Warplanes: The Yak Can't Take It


May 25, 2012: This is shaping up as a bad year for Russia's new Yak-130 jet trainer. It's recently been revealed that the Russian Air Force will not use any Yak-130s as combat aircraft. The Russians had planned to buy 200 Yak-130s for use as light attack aircraft (called Yak-131). But it was determined that the pilots were too vulnerable. This was particularly critical for an aircraft that would often go low to deliver attacks. This would expose the aircraft to ground fire and the air force determined that it would be better to refurbish the older Su-25 ground attack aircraft instead. These are being upgraded to the Su-25SM standard.

The ten ton Yak-130 can carry an external load of three tons (of bombs, missiles, cannon pod, or fuel tanks). Max range, on internal fuel, is 2,000 kilometers.

Earlier this year Russia found another export customer for  the Yak-130. But this customer may not complete the transaction. Last December Syria agreed to pay $550 million for 36 Yak-130s. But production will not begin until Syria makes the first payment, which it has not done and probably won't as long as the Syrian government is dealing with a growing rebellion. The rebels are currently expected to win but that is not a sure thing. If the rebels do prevail the Yak-130 contract will most likely be cancelled. That is because Russia has been a staunch supporter, for decades, of the Syrian dictatorship. That support is purchased with economic and diplomatic favors from Syria. This is the sort of payback Russia wants for its support.

The Yak-130 needs all the help it can get. Last year, seven years after deciding to adopt the Yak-130 as its new advanced jet trainer, Russia finally placed a substantial order for 55 of the aircraft. Four years ago Russia ordered a dozen and said it was going to order a lot more. But the global recession intervened and a shortage of money delayed the big buy until now.

The new Yak-130s for Russia will be delivered over the next three years. This is just in time because the existing Cold War era L-29 and L-39 trainers are rapidly falling apart. This big order also means that Russia is serious about increasing pilot quality. It makes sense for Syria to obtain the Yak-130s for the same reasons. But Syria has little oil money and an economy crippled by decades of corruption. Iran was expected to secretly finance the purchase.

The Russian Air Force received its first Yak-130s three years ago. Deliveries to the first export customer, Algeria, began two years ago. Algeria has ordered 16. Algeria is another Arab dictatorship that Russia has long supported. So was Libya, which the Russians do not want Syria to emulate.

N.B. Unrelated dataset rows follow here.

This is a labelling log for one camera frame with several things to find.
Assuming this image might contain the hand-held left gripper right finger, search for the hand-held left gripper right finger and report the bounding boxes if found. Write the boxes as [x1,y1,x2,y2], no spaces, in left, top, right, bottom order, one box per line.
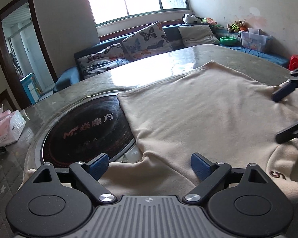
[182,152,274,205]

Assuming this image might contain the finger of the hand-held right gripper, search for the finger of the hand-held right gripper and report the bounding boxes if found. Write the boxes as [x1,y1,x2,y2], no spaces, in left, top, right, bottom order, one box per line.
[272,64,298,102]
[276,118,298,144]

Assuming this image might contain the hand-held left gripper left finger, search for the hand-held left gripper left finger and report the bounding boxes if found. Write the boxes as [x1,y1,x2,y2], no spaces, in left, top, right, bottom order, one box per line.
[24,153,116,205]

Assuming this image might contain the cream sweater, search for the cream sweater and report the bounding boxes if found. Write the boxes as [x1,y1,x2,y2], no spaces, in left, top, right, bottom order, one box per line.
[21,61,298,205]

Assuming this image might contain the hanging clothes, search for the hanging clothes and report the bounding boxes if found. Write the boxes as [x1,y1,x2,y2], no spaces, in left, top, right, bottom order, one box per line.
[11,52,18,77]

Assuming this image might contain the round black induction cooktop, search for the round black induction cooktop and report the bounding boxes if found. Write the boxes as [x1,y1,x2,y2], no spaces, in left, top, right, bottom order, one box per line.
[26,89,143,171]

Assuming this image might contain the blue sofa throw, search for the blue sofa throw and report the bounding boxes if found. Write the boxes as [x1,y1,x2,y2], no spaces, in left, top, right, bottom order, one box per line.
[219,43,288,66]

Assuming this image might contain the clear plastic storage box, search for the clear plastic storage box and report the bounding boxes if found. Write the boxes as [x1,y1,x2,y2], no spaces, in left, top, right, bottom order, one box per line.
[238,28,272,52]

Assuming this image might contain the grey quilted star tablecloth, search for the grey quilted star tablecloth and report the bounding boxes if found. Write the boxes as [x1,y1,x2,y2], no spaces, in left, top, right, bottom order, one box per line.
[0,44,298,238]

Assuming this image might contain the pink white tissue pack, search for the pink white tissue pack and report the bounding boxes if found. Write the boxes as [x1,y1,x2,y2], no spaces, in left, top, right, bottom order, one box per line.
[0,104,27,147]

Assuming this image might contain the butterfly print pillow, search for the butterfly print pillow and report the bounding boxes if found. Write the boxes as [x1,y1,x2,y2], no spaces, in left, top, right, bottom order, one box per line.
[122,21,171,61]
[82,58,130,76]
[77,43,125,63]

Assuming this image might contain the green orange plush toy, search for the green orange plush toy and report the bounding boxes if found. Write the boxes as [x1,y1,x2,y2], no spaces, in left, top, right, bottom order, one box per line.
[201,17,218,26]

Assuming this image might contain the plain grey pillow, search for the plain grey pillow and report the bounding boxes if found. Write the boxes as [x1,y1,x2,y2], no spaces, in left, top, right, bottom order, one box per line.
[177,25,220,47]

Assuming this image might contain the light blue cabinet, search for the light blue cabinet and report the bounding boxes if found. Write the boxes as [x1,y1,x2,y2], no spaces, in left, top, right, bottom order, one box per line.
[20,73,38,105]

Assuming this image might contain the dark wooden chair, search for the dark wooden chair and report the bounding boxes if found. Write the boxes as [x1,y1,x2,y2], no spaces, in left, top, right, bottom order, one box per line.
[0,89,15,119]

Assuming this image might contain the panda plush toy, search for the panda plush toy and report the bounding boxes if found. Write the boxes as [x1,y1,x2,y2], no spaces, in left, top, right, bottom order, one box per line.
[182,13,201,25]

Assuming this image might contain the blue corner sofa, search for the blue corner sofa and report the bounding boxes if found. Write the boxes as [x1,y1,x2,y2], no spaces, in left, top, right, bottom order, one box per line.
[53,22,290,93]

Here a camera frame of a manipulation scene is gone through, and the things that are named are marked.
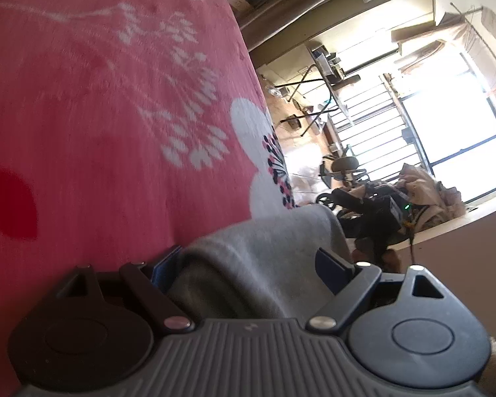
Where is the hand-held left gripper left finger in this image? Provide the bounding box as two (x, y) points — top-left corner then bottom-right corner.
(54, 246), (194, 332)

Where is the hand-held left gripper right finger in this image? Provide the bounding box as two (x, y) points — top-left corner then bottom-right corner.
(306, 248), (446, 335)

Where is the person's right hand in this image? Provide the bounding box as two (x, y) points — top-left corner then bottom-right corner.
(378, 247), (402, 274)

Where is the beige bundle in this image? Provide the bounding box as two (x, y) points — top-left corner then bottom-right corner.
(394, 163), (466, 228)

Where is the grey wheeled chair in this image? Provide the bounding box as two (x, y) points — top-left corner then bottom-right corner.
(317, 155), (370, 189)

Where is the barred window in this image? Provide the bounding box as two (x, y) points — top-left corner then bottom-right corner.
(326, 41), (496, 199)

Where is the folding table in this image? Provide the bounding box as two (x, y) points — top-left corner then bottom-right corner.
(273, 50), (362, 137)

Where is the pink floral blanket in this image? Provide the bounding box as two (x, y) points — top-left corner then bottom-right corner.
(0, 0), (300, 397)

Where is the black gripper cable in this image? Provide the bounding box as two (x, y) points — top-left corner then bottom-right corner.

Production of the Yak-130 began five years ago. The Yak-130 is capable of performing many of the tricky maneuvers of Russia's top fighters (like the Su-27, MiG-29, and many modern Western fighters). It can also perform as a light bomber. The aircraft has a max speed of 1,000 kilometers an hour and a flight lifetime of 10,000 hours in the air. The pilot instructor and trainee sit one behind the other and two engines make it a safer aircraft to fly. Russia is selling the aircraft to foreign customers for about $15 million.